→ **To do**
Without the pictures, can you quote each line below exactly?

→ **Recorded information**
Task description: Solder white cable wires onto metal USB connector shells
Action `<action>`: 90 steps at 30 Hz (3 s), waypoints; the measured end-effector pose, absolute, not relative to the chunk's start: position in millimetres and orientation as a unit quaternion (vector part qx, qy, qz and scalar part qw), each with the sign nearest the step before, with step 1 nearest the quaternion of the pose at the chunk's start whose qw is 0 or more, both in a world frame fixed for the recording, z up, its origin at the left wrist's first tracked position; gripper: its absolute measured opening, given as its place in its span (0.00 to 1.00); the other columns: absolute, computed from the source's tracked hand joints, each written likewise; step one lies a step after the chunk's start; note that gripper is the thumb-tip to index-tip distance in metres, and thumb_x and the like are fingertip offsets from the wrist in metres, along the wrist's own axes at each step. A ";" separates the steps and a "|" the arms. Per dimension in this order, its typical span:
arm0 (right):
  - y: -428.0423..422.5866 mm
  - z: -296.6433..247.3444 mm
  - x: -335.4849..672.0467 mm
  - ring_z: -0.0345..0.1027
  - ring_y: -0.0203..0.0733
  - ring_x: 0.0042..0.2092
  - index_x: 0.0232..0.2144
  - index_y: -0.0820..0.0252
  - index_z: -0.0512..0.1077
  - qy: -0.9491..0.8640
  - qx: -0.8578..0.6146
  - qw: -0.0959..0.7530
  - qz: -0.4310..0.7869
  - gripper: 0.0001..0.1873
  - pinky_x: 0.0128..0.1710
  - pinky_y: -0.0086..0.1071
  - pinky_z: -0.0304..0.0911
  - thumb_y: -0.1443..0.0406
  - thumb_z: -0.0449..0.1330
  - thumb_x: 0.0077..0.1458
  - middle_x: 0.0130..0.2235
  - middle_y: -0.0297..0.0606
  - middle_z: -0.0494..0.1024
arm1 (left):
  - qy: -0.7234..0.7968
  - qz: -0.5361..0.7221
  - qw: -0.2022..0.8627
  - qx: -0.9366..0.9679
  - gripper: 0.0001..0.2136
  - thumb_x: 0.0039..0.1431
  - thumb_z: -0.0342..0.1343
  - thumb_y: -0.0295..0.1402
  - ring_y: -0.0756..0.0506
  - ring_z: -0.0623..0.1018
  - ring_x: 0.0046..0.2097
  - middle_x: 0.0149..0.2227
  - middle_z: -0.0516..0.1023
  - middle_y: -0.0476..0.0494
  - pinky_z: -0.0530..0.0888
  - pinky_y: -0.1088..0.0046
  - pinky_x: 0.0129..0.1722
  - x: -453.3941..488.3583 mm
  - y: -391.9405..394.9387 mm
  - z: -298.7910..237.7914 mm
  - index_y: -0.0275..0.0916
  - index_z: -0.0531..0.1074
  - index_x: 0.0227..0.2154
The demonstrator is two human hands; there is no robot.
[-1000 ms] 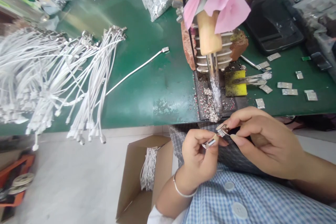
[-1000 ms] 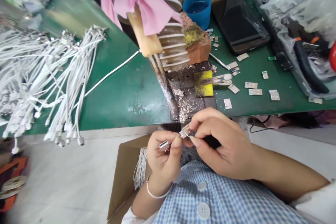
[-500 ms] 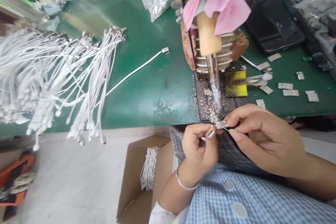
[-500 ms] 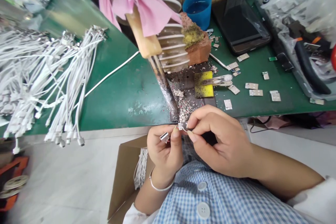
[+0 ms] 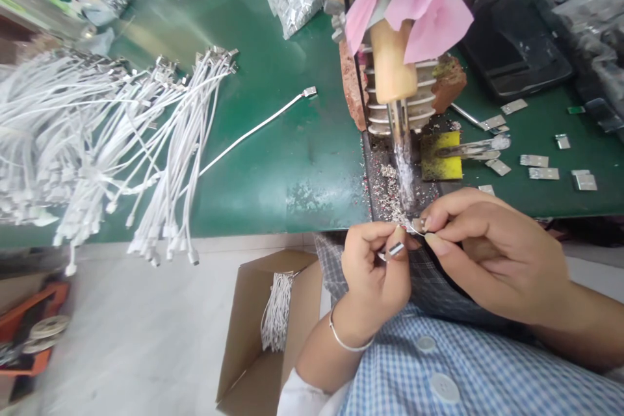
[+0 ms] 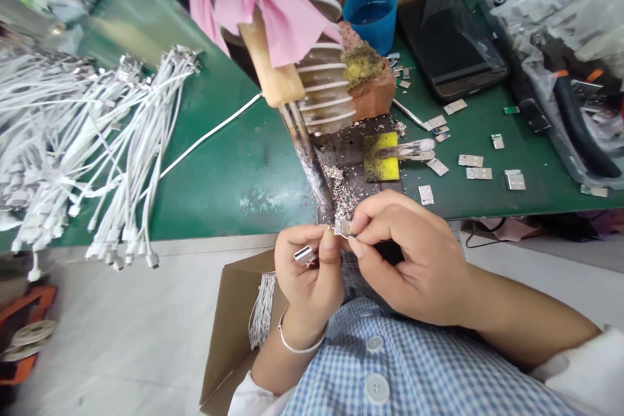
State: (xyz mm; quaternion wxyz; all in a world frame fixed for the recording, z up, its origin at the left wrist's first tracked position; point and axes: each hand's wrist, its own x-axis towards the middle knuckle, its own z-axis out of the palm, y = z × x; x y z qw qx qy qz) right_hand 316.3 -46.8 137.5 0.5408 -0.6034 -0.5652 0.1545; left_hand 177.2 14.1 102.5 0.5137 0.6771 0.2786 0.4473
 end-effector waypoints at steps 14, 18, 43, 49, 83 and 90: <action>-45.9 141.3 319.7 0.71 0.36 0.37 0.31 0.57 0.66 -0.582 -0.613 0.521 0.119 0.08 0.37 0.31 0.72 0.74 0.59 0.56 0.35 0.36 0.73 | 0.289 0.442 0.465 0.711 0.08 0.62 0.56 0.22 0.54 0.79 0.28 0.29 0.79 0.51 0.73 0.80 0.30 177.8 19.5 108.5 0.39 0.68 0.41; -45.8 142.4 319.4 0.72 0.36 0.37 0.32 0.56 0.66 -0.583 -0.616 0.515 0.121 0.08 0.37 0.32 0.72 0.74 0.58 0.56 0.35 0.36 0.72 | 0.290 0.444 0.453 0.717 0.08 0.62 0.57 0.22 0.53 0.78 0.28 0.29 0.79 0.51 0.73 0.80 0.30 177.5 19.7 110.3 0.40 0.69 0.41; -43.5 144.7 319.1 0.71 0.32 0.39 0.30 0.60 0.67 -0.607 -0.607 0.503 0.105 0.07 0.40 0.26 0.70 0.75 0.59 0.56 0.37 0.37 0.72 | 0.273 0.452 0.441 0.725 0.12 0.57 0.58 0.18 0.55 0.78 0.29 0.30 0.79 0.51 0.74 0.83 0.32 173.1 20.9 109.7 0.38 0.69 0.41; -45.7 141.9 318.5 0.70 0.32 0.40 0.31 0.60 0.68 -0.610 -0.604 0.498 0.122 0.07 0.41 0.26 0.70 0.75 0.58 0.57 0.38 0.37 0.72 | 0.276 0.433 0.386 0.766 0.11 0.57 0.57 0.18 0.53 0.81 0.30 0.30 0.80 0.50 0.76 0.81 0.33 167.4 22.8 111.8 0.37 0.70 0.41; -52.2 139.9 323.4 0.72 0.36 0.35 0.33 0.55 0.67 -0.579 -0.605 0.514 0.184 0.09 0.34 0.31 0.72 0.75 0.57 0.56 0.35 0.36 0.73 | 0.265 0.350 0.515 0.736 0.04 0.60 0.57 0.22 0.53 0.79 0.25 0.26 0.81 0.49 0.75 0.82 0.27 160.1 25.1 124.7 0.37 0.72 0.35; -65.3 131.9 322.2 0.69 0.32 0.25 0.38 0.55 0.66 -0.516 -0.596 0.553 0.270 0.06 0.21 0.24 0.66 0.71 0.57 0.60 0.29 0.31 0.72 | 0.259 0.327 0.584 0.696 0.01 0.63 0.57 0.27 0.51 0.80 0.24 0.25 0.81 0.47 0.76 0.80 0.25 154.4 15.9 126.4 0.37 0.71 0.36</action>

→ **Response to this exercise**
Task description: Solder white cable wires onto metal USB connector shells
Action `<action>`: 90 steps at 30 Hz (3 s), waypoints; the measured end-effector pose, absolute, not relative to the chunk's start: position in millimetres and orientation as a unit quaternion (vector part qx, qy, qz and scalar part qw), each with the sign nearest the step before, with step 1 nearest the quaternion of the pose at the chunk's start whose qw is 0 or more, both in a world frame fixed for the recording, z up, its origin at the left wrist's first tracked position; gripper: its absolute measured opening, given as its place in its span (0.00 to 1.00); the other columns: absolute, computed from the source's tracked hand joints, each written likewise; step one lies a step after the chunk's start; note that gripper is the thumb-tip to index-tip distance in metres, and thumb_x and the like are fingertip offsets from the wrist in metres, along the wrist's own axes at each step. A ";" separates the steps and a "|" the arms. Per dimension in this order, its typical span:
arm0 (right):
  - y: -428.0423..422.5866 mm
  - z: -296.6433..247.3444 mm
  - x: -335.4849..672.0467 mm
  - ring_z: -0.0345..0.1027
  - ring_y: -0.0203..0.0733
  - ring_x: 0.0042..0.2092
  - index_x: 0.0232..0.2144
  - index_y: -0.0820..0.0252
  - index_z: -0.0512..0.1077
  - qy: -0.9491..0.8640
  - qx: -0.8578..0.6146
  - qw: -0.0959..0.7530
  - qz: -0.4310..0.7869
  - gripper: 0.0001..0.1873
  - pinky_x: 0.0128..0.1710
  - pinky_y: -0.0086..0.1071
  - pinky_z: -0.0304..0.0911
  - thumb_y: -0.1443..0.0406
  - thumb_z: -0.0449..0.1330
  - thumb_x: 0.0077..0.1458
  - middle_x: 0.0130..0.2235
  - middle_y: -0.0297..0.0606
  - middle_z: -0.0494..0.1024
arm1 (left):
  - qy: -0.7234..0.7968
  - qz: -0.5361..0.7221
  - qw: -0.2022..0.8627
  - qx: -0.9366..0.9679
  - gripper: 0.0001..0.2136
  - thumb_x: 0.0039..0.1431
  - thumb_z: -0.0342..0.1343
  - thumb_y: -0.0295..0.1402
  - ring_y: -0.0756..0.0506
  - ring_z: -0.0623..0.1018
  - ring_x: 0.0046..0.2097
  - middle_x: 0.0149..0.2227
  - middle_z: -0.0516..0.1023
  - middle_y: -0.0476..0.0494
  - pinky_z: -0.0530..0.0888
  - pinky_y: -0.1088..0.0046
  - pinky_x: 0.0129..0.1722
  - x: -453.3941..488.3583 mm
  - y: -391.9405..394.9387 mm
  - z: -298.7910..237.7914 mm
  - index_y: -0.0275..0.0916
  - index_z: -0.0531..0.1074
  - index_x: 0.0227..0.2154
The demonstrator is two human hands; there is no robot.
[-1000 ms] 
[-1000 ms] 
[-500 ms] 
[-500 ms] 
[+0 ms] 
[+0 ms] 
State: (xyz mm; quaternion wxyz; all in a world frame fixed for the recording, z up, its origin at the left wrist's first tracked position; point and axes: each hand's wrist, its own x-axis towards the middle knuckle, its own z-axis out of the palm, y = z × x; x y z qw qx qy qz) right_hand 316.3 -46.8 137.5 0.5408 -0.6034 -0.5652 0.1545; left_hand 177.2 14.1 102.5 0.5137 0.6771 0.2786 0.4473
 end-effector waypoints at steps 14, 18, 43, 49, 83 and 90: <action>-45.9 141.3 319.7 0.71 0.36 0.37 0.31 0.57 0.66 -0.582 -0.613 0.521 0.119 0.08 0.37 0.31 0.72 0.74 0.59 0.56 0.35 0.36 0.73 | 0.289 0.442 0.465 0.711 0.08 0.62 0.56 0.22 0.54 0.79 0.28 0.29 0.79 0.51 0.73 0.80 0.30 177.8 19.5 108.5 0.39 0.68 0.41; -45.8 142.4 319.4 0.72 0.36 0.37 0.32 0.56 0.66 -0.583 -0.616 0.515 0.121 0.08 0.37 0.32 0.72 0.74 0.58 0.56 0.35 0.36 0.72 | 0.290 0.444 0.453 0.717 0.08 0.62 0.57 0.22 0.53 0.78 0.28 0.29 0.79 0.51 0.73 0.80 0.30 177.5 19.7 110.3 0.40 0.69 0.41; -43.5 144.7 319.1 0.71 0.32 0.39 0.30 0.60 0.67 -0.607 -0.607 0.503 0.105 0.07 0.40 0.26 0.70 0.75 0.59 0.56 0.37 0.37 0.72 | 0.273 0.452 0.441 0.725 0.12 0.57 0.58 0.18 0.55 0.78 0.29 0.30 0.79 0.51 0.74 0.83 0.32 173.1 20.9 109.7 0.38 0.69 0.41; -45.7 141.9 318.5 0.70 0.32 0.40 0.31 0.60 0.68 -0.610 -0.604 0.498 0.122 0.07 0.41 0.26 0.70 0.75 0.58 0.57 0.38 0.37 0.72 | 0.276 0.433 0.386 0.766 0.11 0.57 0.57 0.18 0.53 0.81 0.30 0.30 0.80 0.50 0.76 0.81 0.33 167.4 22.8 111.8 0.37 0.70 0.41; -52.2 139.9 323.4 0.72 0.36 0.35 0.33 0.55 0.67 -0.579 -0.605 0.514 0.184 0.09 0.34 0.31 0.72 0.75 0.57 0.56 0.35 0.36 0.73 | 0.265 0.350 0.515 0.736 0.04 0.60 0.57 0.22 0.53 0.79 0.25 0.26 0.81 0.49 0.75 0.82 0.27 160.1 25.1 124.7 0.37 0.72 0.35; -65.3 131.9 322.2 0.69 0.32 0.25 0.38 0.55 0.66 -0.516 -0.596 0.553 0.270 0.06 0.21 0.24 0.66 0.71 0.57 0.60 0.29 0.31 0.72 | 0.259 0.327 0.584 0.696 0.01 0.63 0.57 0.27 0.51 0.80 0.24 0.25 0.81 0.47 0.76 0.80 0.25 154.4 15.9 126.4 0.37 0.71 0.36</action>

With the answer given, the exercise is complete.